Last week, Connecticut Voices released a report, Arresting Development: Student Arrests in Connecticut, the first comprehensive study of its kind. Our student arrest report was the subject of widespread coverage among news outlets, including the Connecticut Health I-Team, Fox Connecticut TV, and WNPR FM.
The “Arresting Development” report shows an encouraging reduction in the number of student arrests in our schools. Despite this positive news, much room for improvement remains. Records show that many of the students were arrested for behaviors that were probably not criminal (including skipping class, insubordination, and using profanities) and could likely have been handled within the school without police involvement. In addition, racial and ethnic minorities and special education students face higher rates of arrest. Together with wide variations in arrest rates among similar school districts, these disparities suggest a need for uniform criteria in decisions about arresting students in school.
What can we do to reduce unnecessary student arrests? The good news is that there are proven strategies and a strong commitment in Connecticut to reducing unnecessary student arrests.
Connecticut Voices’ report made several recommendations, including proposals that state policymakers and the State Department of Education should:
- Clearly define “student arrests,” which are not currently defined by the state. Collect and publish data on all student arrests (currently not required for all incidents resulting in arrests). We support a definition that conforms with the federal Department of Education Office for Civil Rights definition, which states, “a school-related arrest is an arrest of a student for any activity conducted on school grounds, during off-campus school activities (including while taking school transportation), or due to a referral by any school official.”
- Require districts with police stationed in schools to create a memorandum of agreement between the schools and police that sets ground rules concerning arrests. For example, the Connecticut Juvenile Justice Advisory Committee has published a model memorandum of agreement (Word document).
- Provide technical assistance to districts seeking to reduce arrests and promote sharing of successful strategies from other districts.
In addition to our report, two comprehensive resources by partner organizations dive into further detail about practical methods and strategies that advocates, schools, and communities can use. Adult Decisions: Connecticut Rethinks Student Arrests, a 2013 publication of the Connecticut Juvenile Justice Alliance, highlights reform efforts in the communities of Manchester, Stamford and Windham, where stakeholders have worked hard to reduce student arrests. Strategies in these districts include:
- A new discipline policy that states most problems should be resolved by students, teachers, parents and administrators.

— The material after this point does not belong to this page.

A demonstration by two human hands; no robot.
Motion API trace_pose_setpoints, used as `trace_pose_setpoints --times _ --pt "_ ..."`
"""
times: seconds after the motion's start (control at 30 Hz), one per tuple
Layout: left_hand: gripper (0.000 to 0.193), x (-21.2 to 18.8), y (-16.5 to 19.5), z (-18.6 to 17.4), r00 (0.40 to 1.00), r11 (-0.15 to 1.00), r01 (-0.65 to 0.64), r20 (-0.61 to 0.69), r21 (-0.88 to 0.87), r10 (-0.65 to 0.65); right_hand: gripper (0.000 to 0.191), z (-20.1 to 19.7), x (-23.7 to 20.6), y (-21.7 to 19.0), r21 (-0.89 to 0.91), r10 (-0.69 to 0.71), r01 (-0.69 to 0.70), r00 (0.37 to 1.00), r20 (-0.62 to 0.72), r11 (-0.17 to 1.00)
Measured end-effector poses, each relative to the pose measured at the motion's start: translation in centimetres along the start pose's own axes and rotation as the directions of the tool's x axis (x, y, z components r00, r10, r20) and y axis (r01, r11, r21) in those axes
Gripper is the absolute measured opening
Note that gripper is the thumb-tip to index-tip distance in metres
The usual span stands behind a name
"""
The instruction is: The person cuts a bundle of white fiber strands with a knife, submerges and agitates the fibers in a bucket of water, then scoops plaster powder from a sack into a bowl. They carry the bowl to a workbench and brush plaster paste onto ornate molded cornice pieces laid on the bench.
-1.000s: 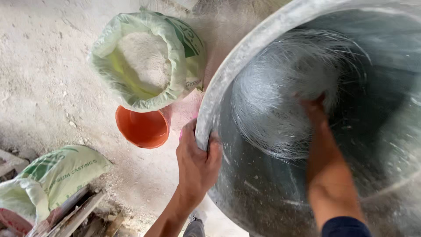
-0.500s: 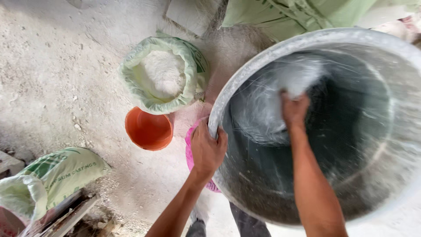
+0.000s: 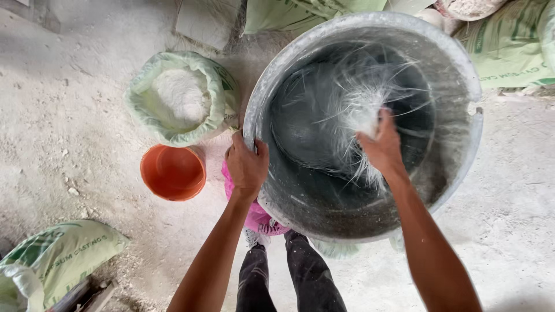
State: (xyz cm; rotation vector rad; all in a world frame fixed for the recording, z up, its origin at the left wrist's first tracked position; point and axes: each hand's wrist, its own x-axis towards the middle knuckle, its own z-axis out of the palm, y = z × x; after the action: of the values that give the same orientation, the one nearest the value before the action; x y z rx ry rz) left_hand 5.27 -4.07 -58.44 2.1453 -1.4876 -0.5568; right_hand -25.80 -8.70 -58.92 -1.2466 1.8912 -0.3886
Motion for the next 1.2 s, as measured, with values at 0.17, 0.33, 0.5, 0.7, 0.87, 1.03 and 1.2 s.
trace_pose_setpoints --times 0.17,0.33,0.5,0.7,0.87,1.03,1.2 --pt "0.027 0.0 -0.1 -0.1 1.0 0.999 0.004 0.013 -0.04 -0.004 0.1 0.0 -2.0 -0.6 0.091 0.015 -0.019 0.999 0.044 0.996" --pt "0.028 -0.3 -0.1 -0.1 0.998 0.995 0.055 0.023 -0.084 -0.053 0.095 1.5 -2.8 2.1 0.569 -0.284 0.295 0.952 -0.112 0.768" --pt "0.029 -0.5 0.4 -0.3 1.0 0.993 0.017 0.019 -0.115 -0.015 0.094 2.6 -3.3 4.8 0.578 -0.108 0.164 0.986 -0.13 0.799" --pt "0.031 -0.5 1.2 -0.8 0.999 0.989 0.034 0.017 -0.141 -0.032 0.079 2.4 -2.7 4.3 0.603 -0.198 0.177 0.98 -0.033 0.778" --pt "0.029 -0.5 1.5 -1.2 1.0 0.985 -0.02 -0.005 -0.169 0.02 0.086 1.9 -2.1 2.7 0.148 -0.108 0.086 0.982 0.153 0.985" --pt "0.028 -0.4 1.8 -1.5 0.995 0.972 0.065 0.085 -0.224 -0.047 0.075 2.6 -1.7 2.5 -0.038 -0.401 0.4 0.916 -0.027 0.916" --pt "0.027 -0.7 1.5 -1.1 0.996 0.985 0.073 0.058 -0.156 -0.065 0.077 3.4 -1.3 3.6 0.172 -0.143 0.158 0.985 -0.101 0.972"
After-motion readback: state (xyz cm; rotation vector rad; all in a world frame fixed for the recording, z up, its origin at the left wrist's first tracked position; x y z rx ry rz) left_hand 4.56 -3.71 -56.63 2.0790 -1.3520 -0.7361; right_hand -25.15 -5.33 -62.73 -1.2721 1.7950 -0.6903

- A graduated response model that lists actions to be taken for specific misbehaviors before turning to law enforcement.
- Increased use of the Juvenile Review Board, a restorative justice model that diverts youth from court.
- A School Safety Review Board that connects kids to services designed to help them address the root causes of their behavior.
- Substance Abuse Diversion Programs. Students may be referred to a community provider for an initial assessment which may recommend counseling or attendance at a substance abuse education group.
Offering additional concrete steps for action, the Child Health and Development Institute of Connecticut (CHDI) recently released a report, The SBDI Toolkit: A Community Resource for Reducing School-Based Arrests. The CT School-Based Diversion Initiative (SBDI) addresses the fact that youth with mental health needs are far more likely to come into contact with the juvenile justice system. This toolkit offers resources geared towards school administrators to help connect at-risk students to community-based mental health services, and reduce school arrests and juvenile justice involvement among youth with mental health needs. Schools can apply these principles at little to no cost. The toolkit includes a checklist of immediate action steps and sample memoranda of agreement (MOA) that your school can use to link with local providers and police departments.
By working together, advocates, police, schools, lawmakers, and communities can reduce unnecessary student arrests.